Single Writer Multiple Reader (SWMR) Mode in MTH5 - MTH5 A container for Magnetotelluric Data

Overview¶

SWMR (Single Writer Multiple Reader) mode allows one process to write to an MTH5 file while multiple other processes read from it simultaneously. This is particularly useful for:

Real-time data collection and monitoring
Live data processing pipelines
Concurrent analysis during data acquisition
Distributed processing systems

Quick Start¶

Writer (Data Acquisition)¶

from mth5.mth5 import MTH5
import numpy as np

# Open file as SWMR writer
mth5_writer = MTH5()
mth5_writer.open_mth5('realtime_data.mth5', mode='a', single_writer_multiple_reader=True)

# Add data incrementally
survey = mth5_writer.add_survey('live_survey')
station = mth5_writer.add_station('STA001', survey='live_survey')
run = station.add_run('run_001')

# Add channel data
data = np.random.random(1000)
run.add_channel('Ex', 'electric', data)

# IMPORTANT: Flush to make data visible to readers
mth5_writer.flush()

# Continue adding more data...
mth5_writer.close_mth5()

Reader (Concurrent Processing)¶

from mth5.mth5 import MTH5

# Open same file as SWMR reader (while writer is active)
mth5_reader = MTH5()
mth5_reader.open_mth5('realtime_data.mth5', mode='r', single_writer_multiple_reader=True)

# Read data
run_df = mth5_reader.run_summary
print(f"Current runs: {len(run_df)}")

# Refresh to see new data (reopen or re-read summary)
channel_df = mth5_reader.channel_summary.to_dataframe()

mth5_reader.close_mth5()

Important Gotchas & Requirements¶

✅ DO’s¶

Use Existing Files Only

# Create file first without SWMR
mth5 = MTH5()
mth5.open_mth5('data.mth5', 'w')
mth5.close_mth5()

# Then open with SWMR
mth5.open_mth5('data.mth5', 'a', single_writer_multiple_reader=True)

Correct Modes
- Writer: Use mode='a' or mode='r+'
- Reader: Use mode='r'

Regular Flushing (Writers)

# Flush after significant data additions
station = mth5_writer.add_station('STA001', survey='survey')
mth5_writer.flush()  # Readers can now see this station

Close All Handles Before Activation

# Wrong - will fail
station = mth5.add_station('STA001')
# station object still has open handle
mth5.__hdf5_obj.swmr_mode = True  # FAILS!
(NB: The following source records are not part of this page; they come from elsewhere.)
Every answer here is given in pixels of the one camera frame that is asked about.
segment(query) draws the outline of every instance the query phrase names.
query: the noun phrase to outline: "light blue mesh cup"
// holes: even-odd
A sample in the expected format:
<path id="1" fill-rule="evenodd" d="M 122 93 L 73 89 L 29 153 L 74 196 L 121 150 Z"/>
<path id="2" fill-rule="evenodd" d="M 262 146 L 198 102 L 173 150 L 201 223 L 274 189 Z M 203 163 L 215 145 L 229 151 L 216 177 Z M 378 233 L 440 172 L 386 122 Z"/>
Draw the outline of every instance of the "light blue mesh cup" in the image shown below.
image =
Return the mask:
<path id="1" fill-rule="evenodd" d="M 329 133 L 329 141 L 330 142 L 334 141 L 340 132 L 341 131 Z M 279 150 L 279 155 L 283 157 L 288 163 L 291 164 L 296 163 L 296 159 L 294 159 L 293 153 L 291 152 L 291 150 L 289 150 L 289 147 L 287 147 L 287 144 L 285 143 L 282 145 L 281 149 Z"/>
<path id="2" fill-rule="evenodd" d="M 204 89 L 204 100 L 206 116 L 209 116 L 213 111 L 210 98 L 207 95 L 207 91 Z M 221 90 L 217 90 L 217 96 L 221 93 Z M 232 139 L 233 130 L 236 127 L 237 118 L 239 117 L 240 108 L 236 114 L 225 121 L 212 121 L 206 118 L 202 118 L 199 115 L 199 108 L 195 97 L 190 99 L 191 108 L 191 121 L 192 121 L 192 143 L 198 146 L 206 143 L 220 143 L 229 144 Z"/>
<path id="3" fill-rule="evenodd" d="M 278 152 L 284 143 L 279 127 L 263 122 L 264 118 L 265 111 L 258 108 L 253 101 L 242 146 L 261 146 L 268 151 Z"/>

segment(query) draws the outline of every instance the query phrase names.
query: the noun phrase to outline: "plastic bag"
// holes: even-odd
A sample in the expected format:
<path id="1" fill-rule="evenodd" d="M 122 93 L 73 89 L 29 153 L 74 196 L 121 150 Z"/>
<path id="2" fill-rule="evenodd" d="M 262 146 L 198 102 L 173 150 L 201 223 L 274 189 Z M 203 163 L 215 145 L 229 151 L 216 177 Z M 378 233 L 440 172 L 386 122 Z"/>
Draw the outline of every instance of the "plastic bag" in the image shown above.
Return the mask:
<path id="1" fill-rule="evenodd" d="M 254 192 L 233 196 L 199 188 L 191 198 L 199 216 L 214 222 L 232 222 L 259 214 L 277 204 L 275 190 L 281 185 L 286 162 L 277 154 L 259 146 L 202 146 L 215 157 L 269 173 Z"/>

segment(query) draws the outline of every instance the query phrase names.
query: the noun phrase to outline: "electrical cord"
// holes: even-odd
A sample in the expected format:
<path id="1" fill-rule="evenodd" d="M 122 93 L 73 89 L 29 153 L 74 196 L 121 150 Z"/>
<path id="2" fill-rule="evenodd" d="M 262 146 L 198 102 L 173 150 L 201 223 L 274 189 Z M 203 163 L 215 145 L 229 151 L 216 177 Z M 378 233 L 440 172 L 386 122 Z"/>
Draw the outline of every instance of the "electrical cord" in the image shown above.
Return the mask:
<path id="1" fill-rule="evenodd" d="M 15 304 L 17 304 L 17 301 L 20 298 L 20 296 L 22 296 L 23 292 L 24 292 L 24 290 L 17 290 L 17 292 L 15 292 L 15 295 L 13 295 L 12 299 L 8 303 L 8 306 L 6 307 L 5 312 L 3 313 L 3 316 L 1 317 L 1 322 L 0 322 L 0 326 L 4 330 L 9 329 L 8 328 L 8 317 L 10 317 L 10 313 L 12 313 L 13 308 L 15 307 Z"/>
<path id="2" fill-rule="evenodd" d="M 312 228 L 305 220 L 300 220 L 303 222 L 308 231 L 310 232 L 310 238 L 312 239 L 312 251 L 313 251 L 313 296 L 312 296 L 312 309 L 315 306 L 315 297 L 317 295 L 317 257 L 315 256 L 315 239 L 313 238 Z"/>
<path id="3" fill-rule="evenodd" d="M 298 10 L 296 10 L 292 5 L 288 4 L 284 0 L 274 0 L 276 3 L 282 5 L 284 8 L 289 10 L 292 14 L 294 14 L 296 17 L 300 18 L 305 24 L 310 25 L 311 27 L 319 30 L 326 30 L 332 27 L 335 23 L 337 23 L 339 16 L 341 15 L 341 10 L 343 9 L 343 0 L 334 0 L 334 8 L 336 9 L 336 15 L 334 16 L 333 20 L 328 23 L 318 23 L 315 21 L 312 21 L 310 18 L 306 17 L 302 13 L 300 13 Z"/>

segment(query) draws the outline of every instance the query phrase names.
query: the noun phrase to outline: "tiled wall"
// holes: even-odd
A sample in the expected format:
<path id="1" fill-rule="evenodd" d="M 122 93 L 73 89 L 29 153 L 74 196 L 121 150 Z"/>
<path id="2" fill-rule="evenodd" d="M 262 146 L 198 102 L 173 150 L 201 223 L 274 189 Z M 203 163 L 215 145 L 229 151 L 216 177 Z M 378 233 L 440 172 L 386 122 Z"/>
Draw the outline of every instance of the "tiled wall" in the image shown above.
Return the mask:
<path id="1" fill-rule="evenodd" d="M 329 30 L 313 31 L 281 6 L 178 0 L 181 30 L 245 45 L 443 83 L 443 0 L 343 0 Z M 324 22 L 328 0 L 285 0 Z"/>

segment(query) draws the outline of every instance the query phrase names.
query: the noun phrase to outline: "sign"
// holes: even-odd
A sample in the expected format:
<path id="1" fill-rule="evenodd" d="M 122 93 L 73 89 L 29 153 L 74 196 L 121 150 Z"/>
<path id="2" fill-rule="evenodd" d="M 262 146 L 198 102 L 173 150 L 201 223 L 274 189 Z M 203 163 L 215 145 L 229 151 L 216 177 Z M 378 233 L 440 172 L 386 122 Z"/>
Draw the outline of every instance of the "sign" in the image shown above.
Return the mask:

# Right - handled automatically by open_mth5()
mth5.open_mth5('data.mth5', 'a', single_writer_multiple_reader=True)

Use libver=‘latest’
- Automatically set by single_writer_multiple_reader=True
- Or explicitly: open_mth5('data.mth5', 'a', libver='latest')

❌ DON’Ts¶

Don’t Use with New Files

# WRONG - will raise MTH5Error
mth5.open_mth5('new_file.mth5', 'w', single_writer_multiple_reader=True)

Don’t Use Write Mode (‘w’)

# WRONG - incompatible with SWMR
mth5.open_mth5('existing.mth5', 'w', single_writer_multiple_reader=True)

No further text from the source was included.